Friday, 16 January 2009

Testing using golden files in Python

This is the third post in a series about automated testing in Python (earlier posts: 1, 2). This post is about testing using golden files.

A golden test is a fancy way of doing assertEquals() on a string or a directory tree, where the expected output is kept in a separate file or files -- the golden files. If the actual output does not match the expected output, the test runner can optionally run an interactive file comparison tool such as Meld to display the differences and allow you to selectively merge the differences into the golden file.

This is useful when

the data being checked is large - too large to embed into the Python source; or
the data contains relatively inconsequential details, such as boilerplate text or formatting, which might be changed frequently.

As an example, suppose you have code to format some data as HTML. You can have a test which creates some example data, formats this as HTML, and compares the result to a golden file. Something like this:

class ExampleTest(golden_test.GoldenTestCase):

    def test_formatting_html(self):
        obj = make_some_example_object()
        temp_dir = self.make_temp_dir()
        format_as_html(obj, temp_dir)
        self.assert_golden(temp_dir, os.path.join(os.path.dirname(__file__),
                                                  "golden-files"))
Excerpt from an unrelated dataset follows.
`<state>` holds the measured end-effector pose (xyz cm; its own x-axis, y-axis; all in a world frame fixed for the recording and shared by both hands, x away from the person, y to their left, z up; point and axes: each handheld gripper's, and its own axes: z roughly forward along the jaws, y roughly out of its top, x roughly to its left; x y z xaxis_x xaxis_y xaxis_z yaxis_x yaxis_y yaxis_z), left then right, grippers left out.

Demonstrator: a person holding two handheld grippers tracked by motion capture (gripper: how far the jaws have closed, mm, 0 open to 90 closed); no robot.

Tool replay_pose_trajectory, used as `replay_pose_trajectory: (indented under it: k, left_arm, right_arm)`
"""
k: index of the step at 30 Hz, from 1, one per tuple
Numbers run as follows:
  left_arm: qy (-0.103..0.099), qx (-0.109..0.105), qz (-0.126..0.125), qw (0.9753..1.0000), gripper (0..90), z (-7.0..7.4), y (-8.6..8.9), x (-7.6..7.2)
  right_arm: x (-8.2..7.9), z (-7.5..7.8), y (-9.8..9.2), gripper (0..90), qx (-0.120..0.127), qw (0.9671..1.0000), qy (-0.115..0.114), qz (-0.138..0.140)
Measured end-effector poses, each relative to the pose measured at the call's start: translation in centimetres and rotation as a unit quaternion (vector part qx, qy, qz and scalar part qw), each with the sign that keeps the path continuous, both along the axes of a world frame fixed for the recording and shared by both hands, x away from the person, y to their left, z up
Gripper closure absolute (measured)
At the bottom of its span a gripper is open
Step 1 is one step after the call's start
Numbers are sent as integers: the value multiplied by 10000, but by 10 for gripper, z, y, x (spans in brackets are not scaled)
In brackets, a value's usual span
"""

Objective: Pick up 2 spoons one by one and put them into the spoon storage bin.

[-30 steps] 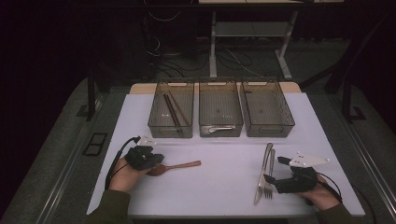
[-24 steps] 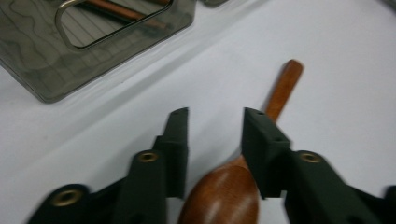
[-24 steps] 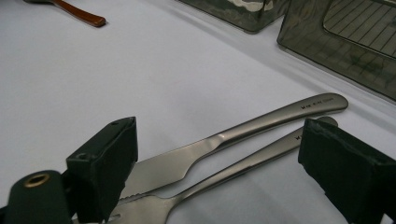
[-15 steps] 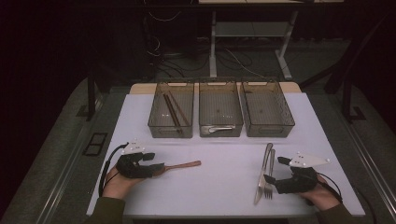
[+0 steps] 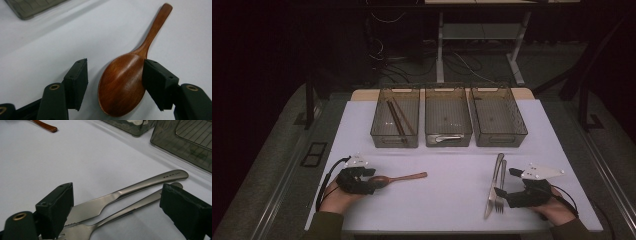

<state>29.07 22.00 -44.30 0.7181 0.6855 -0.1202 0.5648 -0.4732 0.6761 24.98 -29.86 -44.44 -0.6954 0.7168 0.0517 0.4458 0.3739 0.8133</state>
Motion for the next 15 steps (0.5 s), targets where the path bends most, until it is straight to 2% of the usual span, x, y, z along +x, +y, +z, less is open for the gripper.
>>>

if __name__ == "__main__":
    golden_test.main()

By default, the test runs non-interactively, which is what you want on a continuous integration machine, and it will print a diff if it fails. To switch on the semi-interactive mode which runs Meld, you run the test with the option --meld.

Here is a simple version of the test helper (taken from here):

import os
import subprocess
import sys
import unittest

class GoldenTestCase(unittest.TestCase):

    run_meld = False

    def assert_golden(self, dir_got, dir_expect):
        assert os.path.exists(dir_expect), dir_expect
        proc = subprocess.Popen(["diff", "--recursive", "-u", "-N",
                                 "--exclude=.*", dir_expect, dir_got],
                                stdout=subprocess.PIPE)
        stdout, stderr = proc.communicate()
        if len(stdout) > 0:
            if self.run_meld:
                # Put expected output on the right because that is the
                # side we usually edit.
                subprocess.call(["meld", dir_got, dir_expect])
            raise AssertionError(
                "Differences from golden files found.\n"
                "Try running with --meld to update golden files.\n"
                "%s" % stdout)
        self.assertEquals(proc.wait(), 0)

def main():
    if sys.argv[1:2] == ["--meld"]:
        GoldenTestCase.run_meld = True
        sys.argv.pop(1)
    unittest.main()

(It's a bit cheesy to modify global state on startup to enable melding, but because unittest doesn't make it easy to pass parameters into tests this is the simplest way of doing it.)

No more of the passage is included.